WHAT TO WORK ON: In the listing below, tally each line that contains "cable". Reply with the total only.

MATERIALS PROVIDED:
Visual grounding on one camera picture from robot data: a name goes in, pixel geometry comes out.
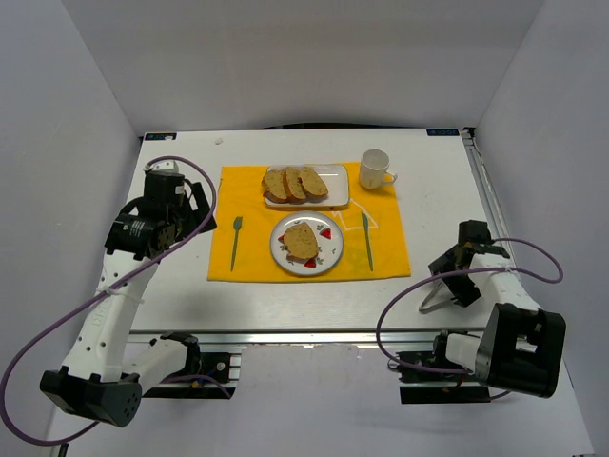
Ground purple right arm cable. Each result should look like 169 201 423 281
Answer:
375 236 565 400

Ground right blue table label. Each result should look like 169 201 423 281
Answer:
425 129 461 137

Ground bread slice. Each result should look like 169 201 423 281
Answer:
283 167 307 203
279 222 320 262
262 169 288 204
299 167 328 199

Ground blue table label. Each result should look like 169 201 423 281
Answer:
144 132 177 142
425 129 461 137

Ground white ceramic mug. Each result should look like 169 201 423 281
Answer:
359 149 398 190

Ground white rectangular bread tray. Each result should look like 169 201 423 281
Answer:
263 164 350 209

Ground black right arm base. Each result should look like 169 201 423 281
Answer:
387 351 491 405

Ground metal tongs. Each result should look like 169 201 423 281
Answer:
418 281 453 314

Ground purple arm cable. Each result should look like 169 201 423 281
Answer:
375 236 565 400
0 155 218 447

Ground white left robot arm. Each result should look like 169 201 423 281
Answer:
40 170 216 427

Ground watermelon pattern round plate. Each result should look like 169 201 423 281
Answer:
270 210 344 278

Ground left blue table label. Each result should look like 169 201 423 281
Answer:
144 132 177 142

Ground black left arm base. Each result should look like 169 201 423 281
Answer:
144 351 241 400

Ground yellow cloth placemat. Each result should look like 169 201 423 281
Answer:
207 163 411 283

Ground teal plastic fork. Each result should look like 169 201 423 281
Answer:
230 216 243 271

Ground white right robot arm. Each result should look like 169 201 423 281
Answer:
428 220 566 398

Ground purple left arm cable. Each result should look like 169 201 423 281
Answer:
0 155 218 447

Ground teal plastic knife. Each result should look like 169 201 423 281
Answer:
361 211 374 271

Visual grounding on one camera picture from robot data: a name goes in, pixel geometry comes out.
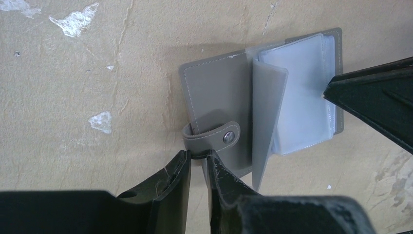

RESULT FOR THIS TASK: 3